### WHAT IS NEEDED
Repeat nothing but the line that contains "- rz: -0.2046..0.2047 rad" and the lines after it, through the end of the listing, exactly as they stand; omit pictures.
##### DATA BLOCK #####
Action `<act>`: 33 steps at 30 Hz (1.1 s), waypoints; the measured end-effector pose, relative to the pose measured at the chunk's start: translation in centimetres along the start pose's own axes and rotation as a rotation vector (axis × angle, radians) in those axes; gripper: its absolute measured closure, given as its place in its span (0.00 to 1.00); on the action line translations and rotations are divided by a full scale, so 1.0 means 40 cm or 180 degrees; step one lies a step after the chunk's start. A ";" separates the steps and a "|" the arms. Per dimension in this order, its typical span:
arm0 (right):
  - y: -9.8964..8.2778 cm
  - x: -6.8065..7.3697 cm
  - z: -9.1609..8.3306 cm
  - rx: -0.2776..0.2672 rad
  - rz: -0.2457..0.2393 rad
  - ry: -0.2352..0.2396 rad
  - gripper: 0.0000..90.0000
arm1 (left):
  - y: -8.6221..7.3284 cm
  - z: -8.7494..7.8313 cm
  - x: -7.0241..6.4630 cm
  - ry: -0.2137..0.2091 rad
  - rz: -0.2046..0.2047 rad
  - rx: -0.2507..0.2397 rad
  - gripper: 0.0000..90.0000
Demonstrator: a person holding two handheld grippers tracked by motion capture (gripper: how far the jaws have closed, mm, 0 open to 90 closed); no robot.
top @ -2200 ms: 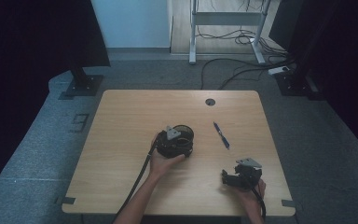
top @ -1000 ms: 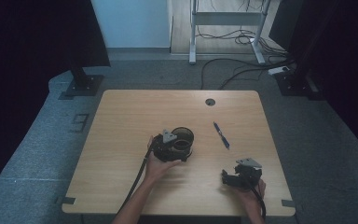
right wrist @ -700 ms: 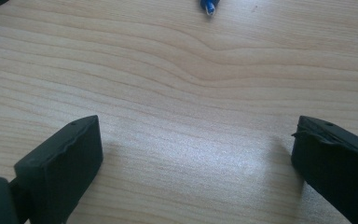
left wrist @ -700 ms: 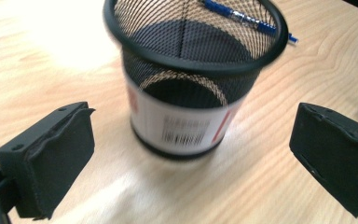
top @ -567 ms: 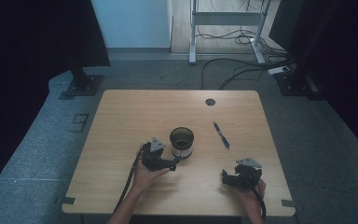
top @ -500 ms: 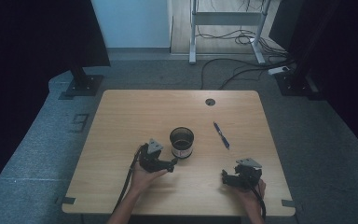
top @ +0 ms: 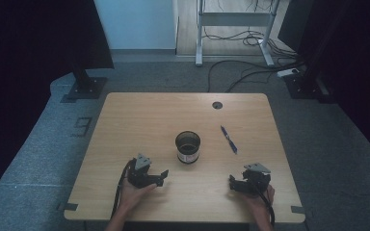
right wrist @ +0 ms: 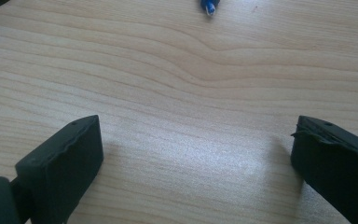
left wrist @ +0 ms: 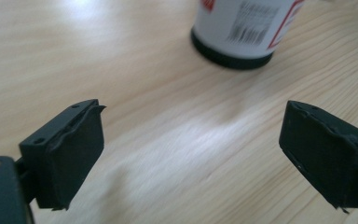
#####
### TASK RESPONSE
  - rz: -0.2046..0.2047 rad
  - rx: -0.2507..0.2397 rad
  - gripper: 0.0000..90.0000
Demonstrator: a person holding two handheld grippers tracked by motion capture (gripper: how far the jaws have closed, mm, 0 open to 90 closed); no robot.
top @ -2200 ms: 
top @ -1000 ms: 
right wrist @ -700 ms: 
left wrist @ -700 ms: 
top @ -567 ms: 
top @ -500 ms: 
top @ +0 ms: 
right wrist @ +0 ms: 
left wrist @ +0 ms: 

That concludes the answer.